_REQUIRED ACTION_. Please copy every line from the following entries in which the word "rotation" appears.

##### TASK INPUTS #####

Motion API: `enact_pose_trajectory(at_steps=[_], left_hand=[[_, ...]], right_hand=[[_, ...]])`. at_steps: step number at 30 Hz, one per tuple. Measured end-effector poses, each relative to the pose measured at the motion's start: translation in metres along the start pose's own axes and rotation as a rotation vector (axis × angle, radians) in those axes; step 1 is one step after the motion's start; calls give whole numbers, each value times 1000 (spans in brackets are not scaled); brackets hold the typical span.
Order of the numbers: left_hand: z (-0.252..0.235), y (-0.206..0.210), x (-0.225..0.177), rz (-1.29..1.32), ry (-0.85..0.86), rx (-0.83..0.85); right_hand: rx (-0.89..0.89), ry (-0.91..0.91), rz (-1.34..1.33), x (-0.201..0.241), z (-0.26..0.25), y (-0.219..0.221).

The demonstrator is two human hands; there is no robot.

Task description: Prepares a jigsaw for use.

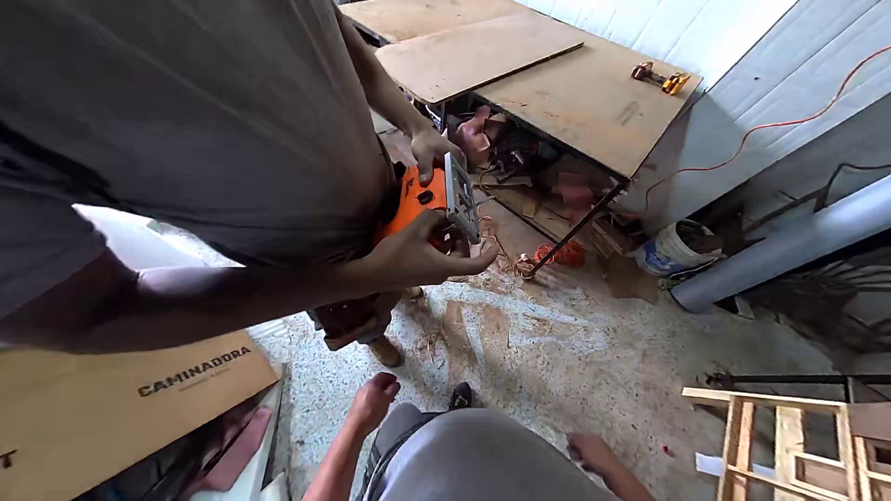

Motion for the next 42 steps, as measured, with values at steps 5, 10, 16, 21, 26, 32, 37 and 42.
enact_pose_trajectory(at_steps=[5, 10, 16, 21, 26, 32, 37, 42], left_hand=[[-15, 7, -48, -152, 66, 167], [-43, -12, -75, -320, 142, 324], [-67, -62, -94, -392, 216, 365], [-50, -93, -111, -447, 155, 409], [-73, -92, -75, -458, 158, 452], [-36, -95, -107, -601, 46, 502], [-52, -76, -80, -624, 59, 492], [-78, -61, -27, -602, 47, 428]], right_hand=[[-130, -67, -230, 90, 2, -33], [-129, -13, -369, 106, 11, 16], [301, 24, 309, 127, 126, 93], [313, -191, 401, 103, 126, 146], [73, 246, -287, 136, 120, 142], [-39, 78, -365, 136, 36, 119], [-56, 44, -334, 141, 24, 105], [19, 94, -157, 113, 30, 113]])
Point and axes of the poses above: each hand's wrist, its own z-axis away from the middle knuckle, its own y-axis out of the palm, x = y × z, the point moved 5 cm from there along -z, towards the middle knuckle, and after that the axes turned 1 degree about x, right-handed, at the moved point
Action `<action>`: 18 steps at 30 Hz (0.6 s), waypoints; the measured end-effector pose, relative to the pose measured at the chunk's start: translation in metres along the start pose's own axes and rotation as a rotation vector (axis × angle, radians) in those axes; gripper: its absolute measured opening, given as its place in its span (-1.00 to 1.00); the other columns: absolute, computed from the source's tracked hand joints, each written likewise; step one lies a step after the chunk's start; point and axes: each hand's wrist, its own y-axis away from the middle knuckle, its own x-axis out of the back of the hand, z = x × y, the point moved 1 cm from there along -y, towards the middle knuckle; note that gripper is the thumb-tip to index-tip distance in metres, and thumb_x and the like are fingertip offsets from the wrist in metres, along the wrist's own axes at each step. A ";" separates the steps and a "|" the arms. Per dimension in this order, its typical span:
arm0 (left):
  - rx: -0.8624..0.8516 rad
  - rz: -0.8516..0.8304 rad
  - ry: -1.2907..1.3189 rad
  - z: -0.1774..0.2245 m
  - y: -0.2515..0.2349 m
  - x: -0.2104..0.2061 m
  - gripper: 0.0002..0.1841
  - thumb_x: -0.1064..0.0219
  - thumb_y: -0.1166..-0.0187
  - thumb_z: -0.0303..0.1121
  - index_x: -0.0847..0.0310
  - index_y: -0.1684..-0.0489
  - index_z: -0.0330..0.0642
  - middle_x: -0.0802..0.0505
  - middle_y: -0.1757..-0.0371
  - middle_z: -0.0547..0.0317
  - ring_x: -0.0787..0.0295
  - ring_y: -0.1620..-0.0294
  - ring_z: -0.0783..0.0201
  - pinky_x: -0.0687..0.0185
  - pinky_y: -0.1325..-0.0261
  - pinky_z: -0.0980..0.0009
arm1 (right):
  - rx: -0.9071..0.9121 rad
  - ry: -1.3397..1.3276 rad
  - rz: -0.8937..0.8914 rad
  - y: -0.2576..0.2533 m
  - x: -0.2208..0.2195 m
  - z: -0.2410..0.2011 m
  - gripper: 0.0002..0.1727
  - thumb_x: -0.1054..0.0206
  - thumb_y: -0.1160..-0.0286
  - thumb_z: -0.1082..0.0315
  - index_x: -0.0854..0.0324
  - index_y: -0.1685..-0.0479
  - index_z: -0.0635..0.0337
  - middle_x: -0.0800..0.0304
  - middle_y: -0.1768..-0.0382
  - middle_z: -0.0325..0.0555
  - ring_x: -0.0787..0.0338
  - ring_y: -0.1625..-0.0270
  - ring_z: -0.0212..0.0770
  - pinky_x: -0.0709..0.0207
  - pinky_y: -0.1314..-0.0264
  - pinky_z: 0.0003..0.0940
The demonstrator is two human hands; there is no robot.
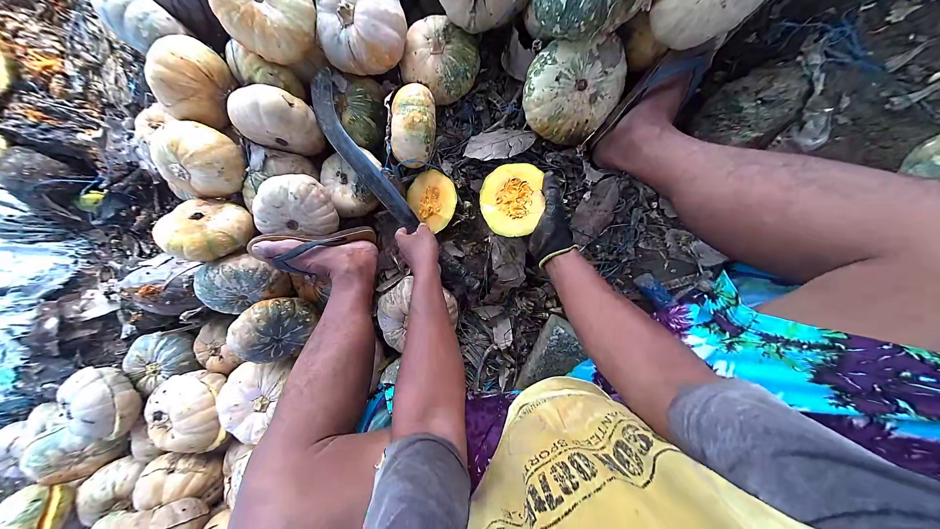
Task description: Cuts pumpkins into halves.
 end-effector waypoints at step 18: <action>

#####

_WRITTEN ANSWER_.
Motion API: `enact_pose_trajectory(at_steps=[_], left_hand=[[_, ...]], right_hand=[[_, ...]])`. at_steps: step number at 30 Hz, one per tuple. Measured end-effector poses, each relative to the pose measured at the motion's start: translation in metres along the start pose's own axes and rotation as a rotation vector (axis × angle, radians) in those axes; step 1 is one step after the motion's start; calls give whole numbers, each value times 1000 (spans in brackets are not scaled); brackets hold the typical span.
Action `<action>`: 18 steps at 30 Hz (0.6 s), waypoints; the measured end-effector pose, relative to the pose measured at the chunk's start: translation in metres along the start pose's own axes and rotation as a rotation vector (axis × angle, radians) in those axes; gripper: its absolute measured opening, given as its place in its span (-1.00 to 1.00); the other columns: absolute, computed from the source's tracked hand joints, each written likewise; step one lies a step after the chunk's start; point and axes: each hand's wrist, its own y-axis away from the middle knuckle, its own x-axis out of the back of the hand, z = x × y, the point moved 1 cm from there along -y, towards the middle knuckle; note that gripper is the thumb-tip to index-tip distance in metres, and thumb_x and the like are fingertip offsets from the wrist in metres, along the wrist's own axes at each step. A ";" separates the steps and a "|" the arms. Per dimension in this order, its typical span:

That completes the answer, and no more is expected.